Formed in 2014, Amper fills a need for licensing music for commercial purposes. Finding production music—what’s heard in advertisements and online videos, for example—requires hunting through an online service’s massive catalog of recordings or hiring a composer to create a bespoke piece of music. As a result, production music can be either inexpensive with high search costs or expensive with low search costs.
“We used our background and expertise as composers to create a novel way to solve the problem,” says Silverstein, whose résumé includes composing, producing and songwriting for film, television and video games. Last year he was named to the Forbes “30 under 30” list and already has raised more than $9 million in early funding for Amper.
The product is remarkably fast and dynamic. A person can build a song from start to finish in less than a minute using the simple interface. The process begins with the choice of a genre such as hip-hop and an accompanying mood, like “cool,” “chill” or “reflective.” A cinematic song might be “inspirational,” “suspenseful,” “gloomy,” or a dozen or so other moods. The pro version of Amper goes even deeper, allowing the user to select instruments and their specific style, the tempo, and the song’s duration.
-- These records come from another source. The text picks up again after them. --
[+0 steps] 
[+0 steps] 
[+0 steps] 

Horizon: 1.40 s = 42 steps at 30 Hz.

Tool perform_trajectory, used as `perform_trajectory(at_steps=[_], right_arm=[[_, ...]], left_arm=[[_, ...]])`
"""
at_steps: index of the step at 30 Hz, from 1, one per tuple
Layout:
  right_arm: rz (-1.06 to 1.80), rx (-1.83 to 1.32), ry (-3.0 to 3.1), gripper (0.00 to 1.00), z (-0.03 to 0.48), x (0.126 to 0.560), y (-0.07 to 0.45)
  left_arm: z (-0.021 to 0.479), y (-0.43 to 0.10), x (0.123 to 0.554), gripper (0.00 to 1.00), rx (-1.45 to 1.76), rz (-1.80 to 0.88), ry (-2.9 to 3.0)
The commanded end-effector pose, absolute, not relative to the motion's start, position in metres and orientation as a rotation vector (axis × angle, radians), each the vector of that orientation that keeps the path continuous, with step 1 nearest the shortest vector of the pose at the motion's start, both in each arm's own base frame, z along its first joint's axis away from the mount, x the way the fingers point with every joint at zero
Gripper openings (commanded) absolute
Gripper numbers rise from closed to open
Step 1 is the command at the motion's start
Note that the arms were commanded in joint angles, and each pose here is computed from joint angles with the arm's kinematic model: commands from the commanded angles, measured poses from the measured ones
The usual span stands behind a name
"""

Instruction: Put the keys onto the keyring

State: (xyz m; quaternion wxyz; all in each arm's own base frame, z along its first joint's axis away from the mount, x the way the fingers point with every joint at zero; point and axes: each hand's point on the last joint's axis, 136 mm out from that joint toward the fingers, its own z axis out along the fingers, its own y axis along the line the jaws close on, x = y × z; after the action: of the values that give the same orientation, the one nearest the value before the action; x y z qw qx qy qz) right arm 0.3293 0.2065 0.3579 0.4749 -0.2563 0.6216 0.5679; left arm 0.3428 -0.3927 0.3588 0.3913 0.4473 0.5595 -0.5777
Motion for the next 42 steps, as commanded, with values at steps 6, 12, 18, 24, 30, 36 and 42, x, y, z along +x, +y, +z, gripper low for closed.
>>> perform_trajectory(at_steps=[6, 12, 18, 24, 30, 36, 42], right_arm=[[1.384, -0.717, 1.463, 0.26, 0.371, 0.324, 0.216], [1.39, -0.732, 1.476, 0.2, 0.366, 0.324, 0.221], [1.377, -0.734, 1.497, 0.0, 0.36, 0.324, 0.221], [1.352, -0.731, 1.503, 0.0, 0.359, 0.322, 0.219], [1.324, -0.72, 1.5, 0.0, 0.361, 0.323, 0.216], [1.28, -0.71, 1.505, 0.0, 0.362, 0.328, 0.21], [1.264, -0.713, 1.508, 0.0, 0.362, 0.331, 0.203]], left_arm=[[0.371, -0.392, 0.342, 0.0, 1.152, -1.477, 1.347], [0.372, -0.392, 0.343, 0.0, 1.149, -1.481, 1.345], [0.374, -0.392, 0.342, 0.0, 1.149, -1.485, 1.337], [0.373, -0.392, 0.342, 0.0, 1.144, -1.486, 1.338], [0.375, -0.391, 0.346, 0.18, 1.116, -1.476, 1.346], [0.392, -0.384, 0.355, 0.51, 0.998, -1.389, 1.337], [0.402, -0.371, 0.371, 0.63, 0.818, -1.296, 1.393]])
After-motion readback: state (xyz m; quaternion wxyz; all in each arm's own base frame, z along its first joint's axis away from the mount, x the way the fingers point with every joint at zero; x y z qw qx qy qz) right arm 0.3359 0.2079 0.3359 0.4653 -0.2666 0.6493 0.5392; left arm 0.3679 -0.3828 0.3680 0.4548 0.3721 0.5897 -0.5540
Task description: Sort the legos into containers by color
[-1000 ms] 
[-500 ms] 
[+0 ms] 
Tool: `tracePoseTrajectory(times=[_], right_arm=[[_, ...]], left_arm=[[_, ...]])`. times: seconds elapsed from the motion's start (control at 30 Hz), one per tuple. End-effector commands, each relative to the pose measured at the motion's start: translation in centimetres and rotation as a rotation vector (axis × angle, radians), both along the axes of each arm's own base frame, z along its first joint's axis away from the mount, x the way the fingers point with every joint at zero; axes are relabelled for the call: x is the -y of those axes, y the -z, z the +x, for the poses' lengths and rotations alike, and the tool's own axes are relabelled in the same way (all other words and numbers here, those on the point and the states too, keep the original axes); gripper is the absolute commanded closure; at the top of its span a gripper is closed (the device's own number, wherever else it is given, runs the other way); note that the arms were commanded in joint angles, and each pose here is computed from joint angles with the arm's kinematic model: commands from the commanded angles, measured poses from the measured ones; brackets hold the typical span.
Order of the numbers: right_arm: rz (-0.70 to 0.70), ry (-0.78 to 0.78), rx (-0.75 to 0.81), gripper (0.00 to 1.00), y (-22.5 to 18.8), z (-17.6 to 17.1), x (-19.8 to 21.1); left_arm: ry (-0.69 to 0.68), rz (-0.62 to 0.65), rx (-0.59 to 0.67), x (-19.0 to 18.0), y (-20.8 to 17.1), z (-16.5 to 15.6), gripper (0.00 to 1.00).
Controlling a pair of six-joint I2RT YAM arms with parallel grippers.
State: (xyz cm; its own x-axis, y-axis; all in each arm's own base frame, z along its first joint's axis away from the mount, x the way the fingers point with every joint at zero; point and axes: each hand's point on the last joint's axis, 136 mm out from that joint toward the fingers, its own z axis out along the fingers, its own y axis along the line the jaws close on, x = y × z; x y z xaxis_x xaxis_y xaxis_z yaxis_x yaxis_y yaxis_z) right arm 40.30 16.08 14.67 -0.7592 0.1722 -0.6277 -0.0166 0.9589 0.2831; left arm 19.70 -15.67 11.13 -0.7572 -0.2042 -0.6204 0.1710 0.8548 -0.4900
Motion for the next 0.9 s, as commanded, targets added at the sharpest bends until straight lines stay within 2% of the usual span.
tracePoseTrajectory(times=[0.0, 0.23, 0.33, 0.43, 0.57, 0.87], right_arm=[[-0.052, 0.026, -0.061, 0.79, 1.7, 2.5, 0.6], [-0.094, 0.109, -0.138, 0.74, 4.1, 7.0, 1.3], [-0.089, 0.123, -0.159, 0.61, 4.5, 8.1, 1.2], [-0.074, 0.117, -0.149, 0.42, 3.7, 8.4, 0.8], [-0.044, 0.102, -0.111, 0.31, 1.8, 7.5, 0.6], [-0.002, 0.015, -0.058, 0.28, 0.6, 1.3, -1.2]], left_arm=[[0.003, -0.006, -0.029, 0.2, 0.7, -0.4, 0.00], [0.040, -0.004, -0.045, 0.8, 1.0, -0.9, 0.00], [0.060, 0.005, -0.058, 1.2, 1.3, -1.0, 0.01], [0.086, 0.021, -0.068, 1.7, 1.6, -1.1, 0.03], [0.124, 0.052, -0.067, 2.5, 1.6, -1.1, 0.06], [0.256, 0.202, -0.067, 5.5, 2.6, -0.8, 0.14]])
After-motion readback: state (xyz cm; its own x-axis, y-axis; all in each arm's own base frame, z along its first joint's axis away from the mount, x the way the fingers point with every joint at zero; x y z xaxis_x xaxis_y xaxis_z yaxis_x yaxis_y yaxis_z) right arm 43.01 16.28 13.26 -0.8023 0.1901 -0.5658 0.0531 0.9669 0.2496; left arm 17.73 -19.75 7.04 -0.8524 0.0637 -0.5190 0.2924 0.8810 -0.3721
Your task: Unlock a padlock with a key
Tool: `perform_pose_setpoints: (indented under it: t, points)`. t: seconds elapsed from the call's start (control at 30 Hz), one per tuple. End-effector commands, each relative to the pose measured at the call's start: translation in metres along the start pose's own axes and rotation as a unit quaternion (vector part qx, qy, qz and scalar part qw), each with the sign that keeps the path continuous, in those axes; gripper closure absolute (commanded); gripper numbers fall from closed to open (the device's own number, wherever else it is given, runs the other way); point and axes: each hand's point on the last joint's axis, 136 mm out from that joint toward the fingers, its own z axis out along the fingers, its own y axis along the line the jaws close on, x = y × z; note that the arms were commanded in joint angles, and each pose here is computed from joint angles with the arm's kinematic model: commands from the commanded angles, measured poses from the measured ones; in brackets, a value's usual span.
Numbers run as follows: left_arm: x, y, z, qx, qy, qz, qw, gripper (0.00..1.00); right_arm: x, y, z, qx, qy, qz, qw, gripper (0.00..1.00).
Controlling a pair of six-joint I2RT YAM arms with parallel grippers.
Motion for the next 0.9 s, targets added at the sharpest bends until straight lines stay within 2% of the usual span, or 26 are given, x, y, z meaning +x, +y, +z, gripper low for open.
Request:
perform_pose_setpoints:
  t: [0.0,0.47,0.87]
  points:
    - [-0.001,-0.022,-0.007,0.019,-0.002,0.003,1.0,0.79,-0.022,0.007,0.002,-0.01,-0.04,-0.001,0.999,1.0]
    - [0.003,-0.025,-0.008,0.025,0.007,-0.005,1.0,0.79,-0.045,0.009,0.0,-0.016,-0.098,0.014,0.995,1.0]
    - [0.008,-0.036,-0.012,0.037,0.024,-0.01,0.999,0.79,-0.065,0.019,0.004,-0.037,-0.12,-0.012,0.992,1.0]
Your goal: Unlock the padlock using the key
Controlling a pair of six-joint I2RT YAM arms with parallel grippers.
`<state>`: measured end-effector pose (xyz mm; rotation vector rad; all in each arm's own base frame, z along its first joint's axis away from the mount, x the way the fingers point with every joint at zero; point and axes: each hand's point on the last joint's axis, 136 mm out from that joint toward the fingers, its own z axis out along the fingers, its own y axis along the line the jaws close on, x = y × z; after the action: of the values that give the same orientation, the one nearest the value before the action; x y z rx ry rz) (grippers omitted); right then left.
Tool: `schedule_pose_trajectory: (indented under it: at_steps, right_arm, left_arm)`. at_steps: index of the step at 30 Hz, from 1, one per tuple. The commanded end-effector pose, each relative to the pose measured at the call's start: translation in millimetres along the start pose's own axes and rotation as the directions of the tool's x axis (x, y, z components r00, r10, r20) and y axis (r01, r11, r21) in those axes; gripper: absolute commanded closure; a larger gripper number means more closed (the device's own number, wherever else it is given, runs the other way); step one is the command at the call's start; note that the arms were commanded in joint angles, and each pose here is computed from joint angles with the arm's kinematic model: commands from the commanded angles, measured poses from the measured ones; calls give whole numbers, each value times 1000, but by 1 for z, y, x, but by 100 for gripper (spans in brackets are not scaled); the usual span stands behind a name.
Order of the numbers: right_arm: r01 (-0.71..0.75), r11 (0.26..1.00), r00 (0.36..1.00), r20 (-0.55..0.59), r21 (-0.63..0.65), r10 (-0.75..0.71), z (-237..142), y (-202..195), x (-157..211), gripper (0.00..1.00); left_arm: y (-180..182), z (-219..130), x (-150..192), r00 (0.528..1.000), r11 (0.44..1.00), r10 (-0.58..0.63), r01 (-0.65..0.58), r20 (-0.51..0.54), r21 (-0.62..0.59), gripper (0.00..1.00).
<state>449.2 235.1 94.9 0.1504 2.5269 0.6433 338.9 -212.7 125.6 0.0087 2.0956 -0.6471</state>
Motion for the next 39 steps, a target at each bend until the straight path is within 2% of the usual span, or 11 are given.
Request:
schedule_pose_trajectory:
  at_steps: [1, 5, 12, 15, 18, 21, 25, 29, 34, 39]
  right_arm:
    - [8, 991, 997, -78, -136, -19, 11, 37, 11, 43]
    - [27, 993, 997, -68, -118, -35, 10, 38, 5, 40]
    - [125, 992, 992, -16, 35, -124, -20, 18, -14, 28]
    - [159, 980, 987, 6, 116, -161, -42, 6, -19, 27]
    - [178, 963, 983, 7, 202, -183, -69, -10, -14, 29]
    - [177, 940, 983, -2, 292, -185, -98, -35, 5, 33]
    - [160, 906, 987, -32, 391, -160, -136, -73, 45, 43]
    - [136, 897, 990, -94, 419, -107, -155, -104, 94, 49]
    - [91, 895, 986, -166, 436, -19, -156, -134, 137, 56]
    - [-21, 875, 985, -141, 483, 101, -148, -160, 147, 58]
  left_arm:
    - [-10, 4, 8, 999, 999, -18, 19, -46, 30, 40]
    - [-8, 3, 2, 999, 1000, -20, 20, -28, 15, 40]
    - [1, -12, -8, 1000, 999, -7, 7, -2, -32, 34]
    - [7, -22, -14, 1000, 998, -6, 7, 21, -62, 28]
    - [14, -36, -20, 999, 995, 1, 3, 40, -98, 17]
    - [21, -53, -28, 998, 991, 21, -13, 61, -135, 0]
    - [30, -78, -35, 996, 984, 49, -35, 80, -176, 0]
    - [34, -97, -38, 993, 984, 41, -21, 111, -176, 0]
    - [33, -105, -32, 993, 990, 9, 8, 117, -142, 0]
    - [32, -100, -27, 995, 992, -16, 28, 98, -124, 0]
At the smallest level, Amper works like the technology that produces the kind of files purchased on iTunes. An MP3 file uses an audio format that’s been stitched together from millions of samples of an analog recording. Individually, each snippet is too short for a human to recognize: An audio CD has 1.41 million samples, or bits, per second, while a high-quality MP3 has 320,000. But when laid end to end, the samples sound like seamless audio. Amper creates songs in a similar fashion using what Silverstein calls a “massive palette” of audio samples arranged according to the algorithms.
An Atlanta native, Silverstein graduated from the Blair School of Music with a degree in music theory and composition. Music is in his DNA, one might say. One of his sisters also studied music in college.
“There’s no better training for life than to be a music major or a student of music because of the emphasis on personal responsibility, practice and attention to detail,” he says.
Recognizing a need for business knowledge to complement his music experience, Silverstein earned an MBA from Columbia University in 2016. The knowledge gained has helped him navigate the complicated, and at times uneasy, relationship between artificial intelligence and the business world. He acknowledges that AI has the potential to change the role of some human composers and songwriters, but argues it’s also opening up new markets, making music production more accessible and more affordable for everyday people.
“We believe that anyone, by virtue of being a human being,” Silverstein says, “is internally creative.”